[Your task]
Each line below needs to be repeated precisely as it is.

[Supplied data]

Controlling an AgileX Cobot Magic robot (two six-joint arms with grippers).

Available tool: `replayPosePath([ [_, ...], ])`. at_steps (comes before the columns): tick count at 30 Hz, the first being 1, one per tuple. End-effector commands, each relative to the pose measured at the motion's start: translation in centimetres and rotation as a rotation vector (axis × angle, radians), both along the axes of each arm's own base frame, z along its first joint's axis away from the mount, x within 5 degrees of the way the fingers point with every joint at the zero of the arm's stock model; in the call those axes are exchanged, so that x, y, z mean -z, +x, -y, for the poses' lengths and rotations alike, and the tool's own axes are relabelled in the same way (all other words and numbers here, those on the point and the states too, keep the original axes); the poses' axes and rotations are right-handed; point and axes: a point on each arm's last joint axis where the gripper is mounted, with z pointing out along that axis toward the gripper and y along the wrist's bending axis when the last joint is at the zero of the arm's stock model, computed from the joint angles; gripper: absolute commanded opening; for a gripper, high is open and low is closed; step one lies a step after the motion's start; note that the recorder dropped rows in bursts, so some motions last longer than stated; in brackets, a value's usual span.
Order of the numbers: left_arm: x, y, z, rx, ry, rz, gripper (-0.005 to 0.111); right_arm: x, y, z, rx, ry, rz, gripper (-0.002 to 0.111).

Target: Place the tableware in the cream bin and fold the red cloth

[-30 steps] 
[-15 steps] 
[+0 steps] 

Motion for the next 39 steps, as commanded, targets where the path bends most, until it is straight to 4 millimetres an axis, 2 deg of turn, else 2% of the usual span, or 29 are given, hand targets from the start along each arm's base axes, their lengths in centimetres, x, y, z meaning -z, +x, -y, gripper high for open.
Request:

[Answer space]
Controlling an AgileX Cobot Magic robot (two six-joint arms with grippers).

Available tool: `replayPosePath([ [_, ...], ])`. at_steps (comes before the columns): tick count at 30 Hz, the first being 1, one per tuple. End-effector commands, each relative to the pose measured at the motion's start: translation in centimetres and rotation as a rotation vector (axis × angle, radians), both along the axes of each arm's own base frame, z along its first joint's axis away from the mount, x within 5 degrees of the way the fingers point with every joint at the zero of the arm's stock model; in the call those axes are exchanged, so that x, y, z mean -z, +x, -y, for the poses' lengths and rotations alike, and the tool's own axes are relabelled in the same way (all other words and numbers here, those on the point and the states too, keep the original axes); the poses' axes and rotations are right-handed; point and axes: a point on each arm's last joint axis where the gripper is mounted, with z pointing out along that axis toward the gripper and y along the wrist's bending axis when the last joint is at the zero of the arm's stock model, computed from the joint angles; gripper: absolute commanded opening; for a gripper, high is open and low is closed; step one lies a step after the motion's start; note that the recorder dropped rows in bursts, so some motions last longer than stated; in brackets, a value's usual span.
Order of the numbers: left_arm: x, y, z, rx, ry, rz, gripper (-0.005 to 0.111); right_arm: x, y, z, rx, ry, rz, gripper (-0.002 to 0.111).

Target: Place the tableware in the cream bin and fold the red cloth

[-30 steps] 
[-15 steps] 
[+0 steps] 

Motion for the next 39 steps, as commanded, targets where the path bends most, until it is straight to 4 millimetres an axis, 2 deg of turn, else 2% of the usual span, or 29 are given, hand targets from the start along each arm's base axes, their lengths in centimetres, x, y, z meaning -z, +x, -y, gripper high for open.
Request:

That wraps up the answer.